Scan the material for the word "unit" and return every matching line.

(Beginning of Entries supplied)

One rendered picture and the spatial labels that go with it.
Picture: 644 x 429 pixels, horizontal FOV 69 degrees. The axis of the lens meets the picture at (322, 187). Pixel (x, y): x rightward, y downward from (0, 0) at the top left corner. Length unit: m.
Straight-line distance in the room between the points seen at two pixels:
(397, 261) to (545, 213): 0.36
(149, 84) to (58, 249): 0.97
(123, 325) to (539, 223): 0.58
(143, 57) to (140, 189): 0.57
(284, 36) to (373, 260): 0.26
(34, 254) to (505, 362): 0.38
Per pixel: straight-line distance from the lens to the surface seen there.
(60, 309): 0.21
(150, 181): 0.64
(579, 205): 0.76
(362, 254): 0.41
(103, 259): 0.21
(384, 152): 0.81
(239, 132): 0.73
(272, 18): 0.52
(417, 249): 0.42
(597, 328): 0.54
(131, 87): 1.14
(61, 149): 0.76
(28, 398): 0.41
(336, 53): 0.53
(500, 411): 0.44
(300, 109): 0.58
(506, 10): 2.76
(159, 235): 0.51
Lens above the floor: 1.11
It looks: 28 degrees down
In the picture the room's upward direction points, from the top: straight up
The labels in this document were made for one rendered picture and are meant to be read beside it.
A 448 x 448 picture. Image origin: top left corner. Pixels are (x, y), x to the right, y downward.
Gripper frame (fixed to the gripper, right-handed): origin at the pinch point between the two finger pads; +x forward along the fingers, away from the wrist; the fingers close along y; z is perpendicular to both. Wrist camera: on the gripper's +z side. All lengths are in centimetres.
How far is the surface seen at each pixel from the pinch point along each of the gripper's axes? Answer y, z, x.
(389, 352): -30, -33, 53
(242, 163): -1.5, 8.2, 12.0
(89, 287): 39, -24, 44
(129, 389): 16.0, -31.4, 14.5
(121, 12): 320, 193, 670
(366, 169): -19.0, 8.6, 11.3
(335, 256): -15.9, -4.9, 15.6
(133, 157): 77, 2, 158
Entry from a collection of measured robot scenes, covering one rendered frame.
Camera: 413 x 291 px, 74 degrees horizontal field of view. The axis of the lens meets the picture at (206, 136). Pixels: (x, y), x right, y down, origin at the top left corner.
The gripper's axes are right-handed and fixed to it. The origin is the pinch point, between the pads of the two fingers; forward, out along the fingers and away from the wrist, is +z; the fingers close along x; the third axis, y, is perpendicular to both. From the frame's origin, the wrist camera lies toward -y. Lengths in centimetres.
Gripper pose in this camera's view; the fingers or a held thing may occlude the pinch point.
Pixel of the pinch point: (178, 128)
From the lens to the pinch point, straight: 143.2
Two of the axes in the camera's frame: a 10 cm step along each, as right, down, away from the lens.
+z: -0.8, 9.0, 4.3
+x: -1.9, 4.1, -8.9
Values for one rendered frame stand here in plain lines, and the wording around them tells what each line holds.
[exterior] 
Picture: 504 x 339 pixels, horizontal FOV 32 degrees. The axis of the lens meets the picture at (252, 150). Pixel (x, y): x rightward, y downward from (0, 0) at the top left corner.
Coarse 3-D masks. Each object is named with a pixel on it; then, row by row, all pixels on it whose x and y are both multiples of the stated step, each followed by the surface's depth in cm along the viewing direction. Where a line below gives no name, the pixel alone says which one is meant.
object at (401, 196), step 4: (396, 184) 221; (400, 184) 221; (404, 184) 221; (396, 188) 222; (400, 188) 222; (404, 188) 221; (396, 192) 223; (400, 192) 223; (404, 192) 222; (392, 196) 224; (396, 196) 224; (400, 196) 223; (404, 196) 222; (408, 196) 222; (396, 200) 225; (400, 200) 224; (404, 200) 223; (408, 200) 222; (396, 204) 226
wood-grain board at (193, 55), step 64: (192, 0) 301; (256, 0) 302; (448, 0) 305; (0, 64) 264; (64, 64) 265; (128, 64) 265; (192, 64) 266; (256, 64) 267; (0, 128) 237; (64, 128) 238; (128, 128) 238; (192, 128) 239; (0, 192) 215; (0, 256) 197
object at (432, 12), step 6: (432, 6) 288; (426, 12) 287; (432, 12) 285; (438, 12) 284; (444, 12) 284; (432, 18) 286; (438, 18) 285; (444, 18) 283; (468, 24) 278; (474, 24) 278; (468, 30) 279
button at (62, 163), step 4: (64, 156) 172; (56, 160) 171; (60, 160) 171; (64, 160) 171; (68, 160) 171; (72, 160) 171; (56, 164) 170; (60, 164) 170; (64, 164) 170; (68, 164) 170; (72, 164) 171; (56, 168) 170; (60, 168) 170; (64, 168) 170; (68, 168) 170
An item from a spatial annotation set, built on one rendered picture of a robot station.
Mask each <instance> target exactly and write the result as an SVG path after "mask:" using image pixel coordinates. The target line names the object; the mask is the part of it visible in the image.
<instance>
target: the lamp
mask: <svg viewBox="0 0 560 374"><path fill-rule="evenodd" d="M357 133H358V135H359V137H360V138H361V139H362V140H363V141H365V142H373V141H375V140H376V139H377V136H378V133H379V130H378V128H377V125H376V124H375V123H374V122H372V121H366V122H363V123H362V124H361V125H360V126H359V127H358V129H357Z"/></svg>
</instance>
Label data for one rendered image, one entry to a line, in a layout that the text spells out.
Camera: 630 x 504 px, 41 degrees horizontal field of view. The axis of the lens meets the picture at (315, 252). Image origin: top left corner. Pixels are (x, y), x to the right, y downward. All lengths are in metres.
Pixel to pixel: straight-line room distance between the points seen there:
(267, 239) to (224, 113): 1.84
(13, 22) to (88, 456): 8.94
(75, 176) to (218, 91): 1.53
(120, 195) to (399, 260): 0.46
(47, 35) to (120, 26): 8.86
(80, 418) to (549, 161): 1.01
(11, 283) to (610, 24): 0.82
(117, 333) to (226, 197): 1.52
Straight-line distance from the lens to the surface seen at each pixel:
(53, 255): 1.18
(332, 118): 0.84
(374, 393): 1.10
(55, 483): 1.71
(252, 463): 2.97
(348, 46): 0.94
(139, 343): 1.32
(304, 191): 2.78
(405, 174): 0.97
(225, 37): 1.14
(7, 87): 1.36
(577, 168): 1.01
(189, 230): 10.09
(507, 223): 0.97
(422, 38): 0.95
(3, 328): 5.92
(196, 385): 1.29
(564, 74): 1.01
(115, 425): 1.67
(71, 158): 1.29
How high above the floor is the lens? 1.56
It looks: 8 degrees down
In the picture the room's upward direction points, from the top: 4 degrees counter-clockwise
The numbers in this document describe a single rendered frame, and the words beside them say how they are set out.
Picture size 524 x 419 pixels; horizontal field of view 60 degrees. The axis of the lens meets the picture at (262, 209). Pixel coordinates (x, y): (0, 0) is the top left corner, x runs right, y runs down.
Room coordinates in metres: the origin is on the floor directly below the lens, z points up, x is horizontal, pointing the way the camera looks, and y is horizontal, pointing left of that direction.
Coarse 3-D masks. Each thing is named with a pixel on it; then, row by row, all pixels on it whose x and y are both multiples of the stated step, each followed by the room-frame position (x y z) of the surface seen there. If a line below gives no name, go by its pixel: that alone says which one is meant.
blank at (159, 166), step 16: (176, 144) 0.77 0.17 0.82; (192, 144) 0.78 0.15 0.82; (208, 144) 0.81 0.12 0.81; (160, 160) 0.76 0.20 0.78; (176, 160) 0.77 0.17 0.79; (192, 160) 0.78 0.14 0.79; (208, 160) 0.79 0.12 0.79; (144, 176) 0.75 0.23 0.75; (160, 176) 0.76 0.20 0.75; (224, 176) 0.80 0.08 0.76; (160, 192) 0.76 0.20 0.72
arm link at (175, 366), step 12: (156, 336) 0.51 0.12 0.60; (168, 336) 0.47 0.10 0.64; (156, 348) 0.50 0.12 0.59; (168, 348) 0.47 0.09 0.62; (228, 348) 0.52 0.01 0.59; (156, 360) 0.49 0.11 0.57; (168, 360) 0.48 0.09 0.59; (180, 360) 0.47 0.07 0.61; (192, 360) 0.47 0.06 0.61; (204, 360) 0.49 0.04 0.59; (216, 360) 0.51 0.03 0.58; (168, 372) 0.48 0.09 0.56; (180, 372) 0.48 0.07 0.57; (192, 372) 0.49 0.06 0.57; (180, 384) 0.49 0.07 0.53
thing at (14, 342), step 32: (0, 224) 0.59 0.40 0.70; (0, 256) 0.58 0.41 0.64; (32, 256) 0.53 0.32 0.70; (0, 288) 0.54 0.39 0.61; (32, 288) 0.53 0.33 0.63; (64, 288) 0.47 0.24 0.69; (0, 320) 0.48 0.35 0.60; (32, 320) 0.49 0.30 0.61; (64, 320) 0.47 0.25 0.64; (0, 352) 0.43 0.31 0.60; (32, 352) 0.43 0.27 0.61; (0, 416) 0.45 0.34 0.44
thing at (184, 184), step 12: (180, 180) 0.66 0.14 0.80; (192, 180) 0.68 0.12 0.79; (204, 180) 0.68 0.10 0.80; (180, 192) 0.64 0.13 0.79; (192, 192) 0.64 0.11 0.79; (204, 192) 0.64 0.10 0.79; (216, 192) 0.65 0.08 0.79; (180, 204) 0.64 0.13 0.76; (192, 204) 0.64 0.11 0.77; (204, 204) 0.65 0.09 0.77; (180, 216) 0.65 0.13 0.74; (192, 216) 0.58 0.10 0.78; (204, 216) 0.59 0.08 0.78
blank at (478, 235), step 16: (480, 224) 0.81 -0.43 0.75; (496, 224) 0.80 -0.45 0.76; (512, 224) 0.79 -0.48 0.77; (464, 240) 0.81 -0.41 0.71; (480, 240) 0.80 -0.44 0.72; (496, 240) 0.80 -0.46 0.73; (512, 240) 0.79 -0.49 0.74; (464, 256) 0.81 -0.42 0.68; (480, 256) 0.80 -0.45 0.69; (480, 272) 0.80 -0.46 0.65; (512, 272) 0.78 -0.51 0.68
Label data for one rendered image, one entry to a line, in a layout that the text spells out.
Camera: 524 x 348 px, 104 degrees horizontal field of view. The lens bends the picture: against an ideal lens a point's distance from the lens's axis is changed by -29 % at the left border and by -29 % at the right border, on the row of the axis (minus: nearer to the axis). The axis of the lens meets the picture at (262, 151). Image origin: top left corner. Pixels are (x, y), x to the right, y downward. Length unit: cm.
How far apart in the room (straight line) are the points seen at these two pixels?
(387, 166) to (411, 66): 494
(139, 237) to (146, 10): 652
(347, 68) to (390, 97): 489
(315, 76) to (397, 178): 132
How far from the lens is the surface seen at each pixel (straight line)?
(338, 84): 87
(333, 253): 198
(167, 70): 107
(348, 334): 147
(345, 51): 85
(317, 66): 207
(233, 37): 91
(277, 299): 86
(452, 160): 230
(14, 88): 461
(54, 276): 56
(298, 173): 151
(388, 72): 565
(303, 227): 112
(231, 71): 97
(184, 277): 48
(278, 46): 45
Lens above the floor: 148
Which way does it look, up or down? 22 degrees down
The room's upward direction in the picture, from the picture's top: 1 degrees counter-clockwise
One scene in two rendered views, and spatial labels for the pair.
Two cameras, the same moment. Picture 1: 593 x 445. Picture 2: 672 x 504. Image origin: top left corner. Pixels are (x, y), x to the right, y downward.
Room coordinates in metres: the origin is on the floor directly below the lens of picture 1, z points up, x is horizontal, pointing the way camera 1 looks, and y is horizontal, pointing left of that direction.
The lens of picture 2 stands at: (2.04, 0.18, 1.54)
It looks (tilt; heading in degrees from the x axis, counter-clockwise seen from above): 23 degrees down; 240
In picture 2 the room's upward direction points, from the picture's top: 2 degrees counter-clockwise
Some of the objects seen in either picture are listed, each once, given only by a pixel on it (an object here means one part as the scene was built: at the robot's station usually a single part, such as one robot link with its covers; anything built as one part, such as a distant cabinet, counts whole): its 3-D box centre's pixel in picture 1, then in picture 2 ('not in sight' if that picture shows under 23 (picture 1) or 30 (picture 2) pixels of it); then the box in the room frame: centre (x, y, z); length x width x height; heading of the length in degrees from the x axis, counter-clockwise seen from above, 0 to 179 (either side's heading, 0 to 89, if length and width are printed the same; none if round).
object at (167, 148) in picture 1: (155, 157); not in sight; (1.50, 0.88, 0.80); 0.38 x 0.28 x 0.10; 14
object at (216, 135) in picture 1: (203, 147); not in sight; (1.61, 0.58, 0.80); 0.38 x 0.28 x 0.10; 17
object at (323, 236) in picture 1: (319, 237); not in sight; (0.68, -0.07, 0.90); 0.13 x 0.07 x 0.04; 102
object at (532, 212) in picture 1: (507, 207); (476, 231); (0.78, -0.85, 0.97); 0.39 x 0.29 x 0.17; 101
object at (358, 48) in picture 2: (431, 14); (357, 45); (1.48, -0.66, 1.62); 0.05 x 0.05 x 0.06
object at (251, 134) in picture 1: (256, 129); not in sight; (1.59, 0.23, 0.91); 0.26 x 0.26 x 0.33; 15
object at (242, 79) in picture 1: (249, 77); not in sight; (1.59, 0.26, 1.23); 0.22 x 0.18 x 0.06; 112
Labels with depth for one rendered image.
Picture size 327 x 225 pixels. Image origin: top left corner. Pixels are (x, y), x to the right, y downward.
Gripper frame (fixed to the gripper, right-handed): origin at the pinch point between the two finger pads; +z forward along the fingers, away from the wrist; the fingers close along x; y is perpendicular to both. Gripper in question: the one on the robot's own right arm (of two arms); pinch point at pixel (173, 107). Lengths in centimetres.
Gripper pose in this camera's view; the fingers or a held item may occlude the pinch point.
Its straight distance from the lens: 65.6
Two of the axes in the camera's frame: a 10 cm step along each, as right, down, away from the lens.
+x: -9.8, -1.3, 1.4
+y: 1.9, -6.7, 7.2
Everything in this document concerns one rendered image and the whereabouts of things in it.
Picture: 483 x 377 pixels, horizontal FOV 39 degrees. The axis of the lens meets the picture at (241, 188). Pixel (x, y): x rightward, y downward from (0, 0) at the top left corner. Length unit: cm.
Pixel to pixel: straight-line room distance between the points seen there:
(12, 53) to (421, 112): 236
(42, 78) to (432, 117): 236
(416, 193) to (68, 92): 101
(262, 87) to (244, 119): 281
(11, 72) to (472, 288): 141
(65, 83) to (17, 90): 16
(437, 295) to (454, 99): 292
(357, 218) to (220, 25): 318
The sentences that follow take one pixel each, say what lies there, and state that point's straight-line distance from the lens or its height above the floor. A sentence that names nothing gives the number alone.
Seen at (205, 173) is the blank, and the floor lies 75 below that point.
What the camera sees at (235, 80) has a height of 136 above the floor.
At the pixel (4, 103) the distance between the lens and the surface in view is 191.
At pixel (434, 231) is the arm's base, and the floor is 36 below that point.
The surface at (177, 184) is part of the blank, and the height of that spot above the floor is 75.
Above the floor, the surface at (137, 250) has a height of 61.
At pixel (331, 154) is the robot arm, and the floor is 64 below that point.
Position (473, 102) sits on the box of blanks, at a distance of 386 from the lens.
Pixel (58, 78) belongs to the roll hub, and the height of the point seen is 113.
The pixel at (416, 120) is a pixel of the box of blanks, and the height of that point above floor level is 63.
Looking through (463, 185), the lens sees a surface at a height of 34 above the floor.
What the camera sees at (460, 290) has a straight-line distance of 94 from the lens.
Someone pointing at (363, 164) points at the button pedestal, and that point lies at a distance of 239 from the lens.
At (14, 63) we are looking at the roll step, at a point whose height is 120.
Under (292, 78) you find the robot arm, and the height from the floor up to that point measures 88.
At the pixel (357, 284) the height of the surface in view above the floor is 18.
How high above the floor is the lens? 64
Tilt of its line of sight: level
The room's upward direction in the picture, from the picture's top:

(End of Entries supplied)

**Response for this exercise:**
Picture: 644 x 429 pixels, horizontal FOV 69 degrees. The axis of the lens meets the picture at (322, 187). Pixel (x, y): x rightward, y downward from (0, 0) at the top left corner. Length unit: m.
Camera: 524 x 348 px, 104 degrees horizontal field of view. The lens bends the picture: against an ideal lens a point's distance from the lens's axis is changed by -29 % at the left border and by -29 % at the right border, on the row of the axis (minus: nearer to the axis). The axis of the lens meets the picture at (262, 151). Image origin: top left corner. Pixels are (x, y), x to the right, y downward. Length unit: cm.
Picture: 483 x 377 pixels, horizontal FOV 39 degrees. The axis of the lens meets the picture at (241, 188). Pixel (x, y): x rightward, y downward from (0, 0) at the top left corner. Length unit: cm.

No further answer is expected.